小腸におけるプロドラッグ加水分解と薬物吸収の研究のために、ヒト誘導多能性幹細胞と区別される腸上皮細胞の応用

トランスポーターや代謝酵素のような腸吸収機能を調査するための細胞モデルは、口腔創造物の発見と発達に不可欠です。この研究の目的は、ヒト誘導多能性幹細胞（HIPSC-IEC）から腸上皮細胞を生成し、その中のヒドロラーゼとトランスポーターの機能が小腸の口腔吸収を反映しているかどうかを明確にすることでした。HIPSCは、プローブ基質（[3H]ジゴキシン、スルファサラジン、および[[]を使用して明らかにされた、P糖タンパク質（P-GP）、乳がん抵抗性タンパク質（BCRP）、およびペプチド輸送体1（PEPT1）の輸送活性を示しました。14C]グリシルサルコシン）、およびCYP3A4、CES2、およびCES1の代謝活性は、プローブ基質（Midazolam、Irinotecan、およびTemocapril）を使用して明確にされました。これらのプロドラッグをラットに経口投与した後、6つのエステルプロドラッグをhipsc-ecsの活性型に加水分解による活性形態に加水することによる固有のクリアランスは、活性型の血漿曝露（CMAX、AUC、およびバイオアベイラビリティ）と相関していました。また、P-gpの2つの基質（ドキソルビシンと[3H]ジゴキシン）、1つのBCRP（スルファサラジン）（スルファサラジン）の1つの基質、および輸送体の11の非サブストレート（ガンシクロビル、[14C]マンニトール、ファモチジン、フマチジン、スルイリド、スルイリド、スルイリド、スルイリド、スルミング、スルミン、スルミン、14の薬物の透過性係数も含まれています。hipsc-ecsのアテノロール、フロセミド、ラニチジン、ヒドロクロロチアジド、アセトアミノフェン、プロプラノロール、およびアンチピリン）は、ヒト臨床研究における腸吸収率（FA）の値と相関していました。これらの発見は、HIPSCがエステルプロドラッグの加水分解を調査し、小腸の薬物吸収を予測するための有用な細胞モデルであることを示唆しています。

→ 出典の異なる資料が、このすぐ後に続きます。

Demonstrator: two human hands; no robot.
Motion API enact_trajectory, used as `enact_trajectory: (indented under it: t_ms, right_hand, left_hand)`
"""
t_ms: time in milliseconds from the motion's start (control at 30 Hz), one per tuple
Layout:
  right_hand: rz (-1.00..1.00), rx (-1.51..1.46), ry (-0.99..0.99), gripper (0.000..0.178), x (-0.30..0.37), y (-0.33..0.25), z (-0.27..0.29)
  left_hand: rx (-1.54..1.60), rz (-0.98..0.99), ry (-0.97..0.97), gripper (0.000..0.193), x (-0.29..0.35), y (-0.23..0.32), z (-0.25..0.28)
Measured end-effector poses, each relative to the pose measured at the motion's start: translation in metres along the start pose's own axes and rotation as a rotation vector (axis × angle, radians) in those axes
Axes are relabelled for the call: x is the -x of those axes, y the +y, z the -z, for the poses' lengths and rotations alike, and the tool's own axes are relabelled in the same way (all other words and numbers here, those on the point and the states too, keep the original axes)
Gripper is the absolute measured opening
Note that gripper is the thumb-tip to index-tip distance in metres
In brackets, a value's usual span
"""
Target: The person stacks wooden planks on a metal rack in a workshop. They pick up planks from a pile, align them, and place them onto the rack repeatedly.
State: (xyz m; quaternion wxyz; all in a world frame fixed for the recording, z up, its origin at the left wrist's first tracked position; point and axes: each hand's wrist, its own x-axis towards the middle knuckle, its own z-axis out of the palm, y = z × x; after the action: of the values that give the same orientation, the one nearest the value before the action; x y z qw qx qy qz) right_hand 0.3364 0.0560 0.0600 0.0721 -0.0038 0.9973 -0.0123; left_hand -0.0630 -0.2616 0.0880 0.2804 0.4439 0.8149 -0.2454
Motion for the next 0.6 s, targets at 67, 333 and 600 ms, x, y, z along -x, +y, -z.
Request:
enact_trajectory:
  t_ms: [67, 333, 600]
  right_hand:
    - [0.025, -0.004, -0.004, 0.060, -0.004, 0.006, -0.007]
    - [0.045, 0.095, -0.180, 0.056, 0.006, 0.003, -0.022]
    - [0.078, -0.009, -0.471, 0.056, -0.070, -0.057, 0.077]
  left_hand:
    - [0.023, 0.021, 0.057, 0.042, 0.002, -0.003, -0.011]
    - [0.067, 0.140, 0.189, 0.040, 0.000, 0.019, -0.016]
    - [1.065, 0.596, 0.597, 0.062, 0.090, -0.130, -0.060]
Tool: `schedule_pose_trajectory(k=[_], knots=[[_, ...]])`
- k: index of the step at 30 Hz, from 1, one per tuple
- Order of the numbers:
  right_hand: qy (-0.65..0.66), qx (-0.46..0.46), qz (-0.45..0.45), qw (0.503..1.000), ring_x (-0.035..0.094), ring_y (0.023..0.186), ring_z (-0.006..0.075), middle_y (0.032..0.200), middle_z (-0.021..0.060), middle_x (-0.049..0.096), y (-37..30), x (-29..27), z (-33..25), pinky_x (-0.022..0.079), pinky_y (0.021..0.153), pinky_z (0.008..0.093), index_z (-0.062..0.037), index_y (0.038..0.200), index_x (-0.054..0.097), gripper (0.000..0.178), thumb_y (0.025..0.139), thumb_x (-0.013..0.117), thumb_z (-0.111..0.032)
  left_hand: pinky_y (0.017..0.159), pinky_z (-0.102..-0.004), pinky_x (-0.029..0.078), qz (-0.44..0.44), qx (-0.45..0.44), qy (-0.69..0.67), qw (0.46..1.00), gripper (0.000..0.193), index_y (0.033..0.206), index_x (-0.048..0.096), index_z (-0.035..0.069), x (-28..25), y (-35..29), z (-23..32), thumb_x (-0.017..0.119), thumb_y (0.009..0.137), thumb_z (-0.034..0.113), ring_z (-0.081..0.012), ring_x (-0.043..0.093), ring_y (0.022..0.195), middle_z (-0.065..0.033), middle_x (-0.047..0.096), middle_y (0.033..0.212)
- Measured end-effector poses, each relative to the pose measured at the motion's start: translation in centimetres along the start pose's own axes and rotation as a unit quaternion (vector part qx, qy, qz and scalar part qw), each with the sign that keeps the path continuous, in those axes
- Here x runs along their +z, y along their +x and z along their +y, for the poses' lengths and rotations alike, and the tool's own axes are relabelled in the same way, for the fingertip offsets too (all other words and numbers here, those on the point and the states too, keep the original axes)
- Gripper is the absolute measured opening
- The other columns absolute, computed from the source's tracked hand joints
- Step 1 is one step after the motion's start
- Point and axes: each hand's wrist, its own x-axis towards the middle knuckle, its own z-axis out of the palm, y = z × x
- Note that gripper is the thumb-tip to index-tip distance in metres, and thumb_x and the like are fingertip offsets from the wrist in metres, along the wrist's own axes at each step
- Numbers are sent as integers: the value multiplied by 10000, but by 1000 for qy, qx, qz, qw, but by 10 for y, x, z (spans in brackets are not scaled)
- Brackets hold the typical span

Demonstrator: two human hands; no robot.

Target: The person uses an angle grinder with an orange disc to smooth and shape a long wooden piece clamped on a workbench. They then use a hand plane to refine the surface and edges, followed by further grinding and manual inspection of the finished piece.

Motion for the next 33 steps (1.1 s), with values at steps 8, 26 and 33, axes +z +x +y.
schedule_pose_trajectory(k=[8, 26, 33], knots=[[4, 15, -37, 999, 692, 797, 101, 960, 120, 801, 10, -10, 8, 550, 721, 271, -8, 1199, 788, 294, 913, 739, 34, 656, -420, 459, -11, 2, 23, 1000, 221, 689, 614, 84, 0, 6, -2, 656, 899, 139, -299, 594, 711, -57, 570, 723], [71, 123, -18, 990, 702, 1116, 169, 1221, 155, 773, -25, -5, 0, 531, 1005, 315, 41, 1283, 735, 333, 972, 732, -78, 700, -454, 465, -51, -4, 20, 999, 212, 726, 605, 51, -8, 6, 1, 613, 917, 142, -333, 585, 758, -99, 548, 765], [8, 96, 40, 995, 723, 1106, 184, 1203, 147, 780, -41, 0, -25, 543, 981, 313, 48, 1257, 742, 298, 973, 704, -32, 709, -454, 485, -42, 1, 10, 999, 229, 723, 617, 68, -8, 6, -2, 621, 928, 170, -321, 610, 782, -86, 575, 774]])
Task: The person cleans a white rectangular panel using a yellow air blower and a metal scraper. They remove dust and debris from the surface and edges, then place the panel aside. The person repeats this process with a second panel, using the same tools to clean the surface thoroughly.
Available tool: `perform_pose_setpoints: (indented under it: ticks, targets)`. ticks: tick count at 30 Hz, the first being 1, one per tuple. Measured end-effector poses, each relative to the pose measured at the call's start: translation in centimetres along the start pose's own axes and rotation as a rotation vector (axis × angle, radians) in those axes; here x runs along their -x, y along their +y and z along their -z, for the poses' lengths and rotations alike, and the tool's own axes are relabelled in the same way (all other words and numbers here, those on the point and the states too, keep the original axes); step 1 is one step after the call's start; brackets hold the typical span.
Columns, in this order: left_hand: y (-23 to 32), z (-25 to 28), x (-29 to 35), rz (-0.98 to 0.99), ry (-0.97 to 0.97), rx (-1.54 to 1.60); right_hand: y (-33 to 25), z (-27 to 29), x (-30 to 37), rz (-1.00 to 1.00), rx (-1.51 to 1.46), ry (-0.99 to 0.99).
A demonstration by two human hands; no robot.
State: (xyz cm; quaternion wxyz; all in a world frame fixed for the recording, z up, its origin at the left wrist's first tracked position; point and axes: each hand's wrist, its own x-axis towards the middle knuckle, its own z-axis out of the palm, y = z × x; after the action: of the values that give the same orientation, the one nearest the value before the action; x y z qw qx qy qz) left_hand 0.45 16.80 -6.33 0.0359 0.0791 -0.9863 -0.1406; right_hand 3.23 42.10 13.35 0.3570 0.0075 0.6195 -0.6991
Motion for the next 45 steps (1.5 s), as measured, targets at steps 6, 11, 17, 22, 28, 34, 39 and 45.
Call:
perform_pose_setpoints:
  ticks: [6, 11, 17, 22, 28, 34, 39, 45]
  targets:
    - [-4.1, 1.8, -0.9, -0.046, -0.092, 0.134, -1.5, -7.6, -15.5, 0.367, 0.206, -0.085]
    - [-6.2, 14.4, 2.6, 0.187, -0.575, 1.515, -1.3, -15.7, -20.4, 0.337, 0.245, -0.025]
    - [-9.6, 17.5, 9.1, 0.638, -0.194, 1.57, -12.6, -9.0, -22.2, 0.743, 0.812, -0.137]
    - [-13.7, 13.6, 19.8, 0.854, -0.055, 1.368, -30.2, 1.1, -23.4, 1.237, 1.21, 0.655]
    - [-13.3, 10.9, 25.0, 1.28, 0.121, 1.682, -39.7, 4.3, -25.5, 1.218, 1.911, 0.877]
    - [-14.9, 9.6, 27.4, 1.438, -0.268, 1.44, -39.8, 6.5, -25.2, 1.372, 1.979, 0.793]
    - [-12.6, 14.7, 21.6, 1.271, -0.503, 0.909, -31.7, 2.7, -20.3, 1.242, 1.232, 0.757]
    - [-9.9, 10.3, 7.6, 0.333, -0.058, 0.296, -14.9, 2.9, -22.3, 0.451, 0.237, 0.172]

Cell models to investigate intestinal absorption functions, such as those of transporters and metabolic enzymes, are essential for oral drug discovery and development. The purpose of this study was to generate intestinal epithelial cells from human induced pluripotent stem cells (hiPSC-IECs) and then clarify whether the functions of hydrolase and transporters in them reflect oral drug absorption in the small intestine. The hiPSC-IECs showed the transport activities of P-glycoprotein (P-gp), breast cancer resistance protein (BCRP), and peptide transporter 1 (PEPT1), revealed by using their probe substrates ([3H]digoxin, sulfasalazine, and [14C]glycylsarcosine), and the metabolic activities of CYP3A4, CES2, and CES1, which were clarified using their probe substrates (midazolam, irinotecan, and temocapril). The intrinsic clearance by hydrolysis of six ester prodrugs into the active form in hiPSC-IECs was correlated with the plasma exposure (Cmax , AUC, and bioavailability) of the active form after oral administration of these prodrugs to rats. Also, the permeability coefficients of 14 drugs, containing two substrates of P-gp (doxorubicin and [3H]digoxin), one substrate of BCRP (sulfasalazine), and 11 nonsubstrates of transporters (ganciclovir, [14C]mannitol, famotidine, sulpiride, atenolol, furosemide, ranitidine, hydrochlorothiazide, acetaminophen, propranolol, and antipyrine) in hiPSC-IECs were correlated with their values of the fraction of intestinal absorption (Fa) in human clinical studies. These findings suggest that hiPSC-IECs would be a useful cell model to investigate the hydrolysis of ester prodrugs and to predict drug absorption in the small intestine.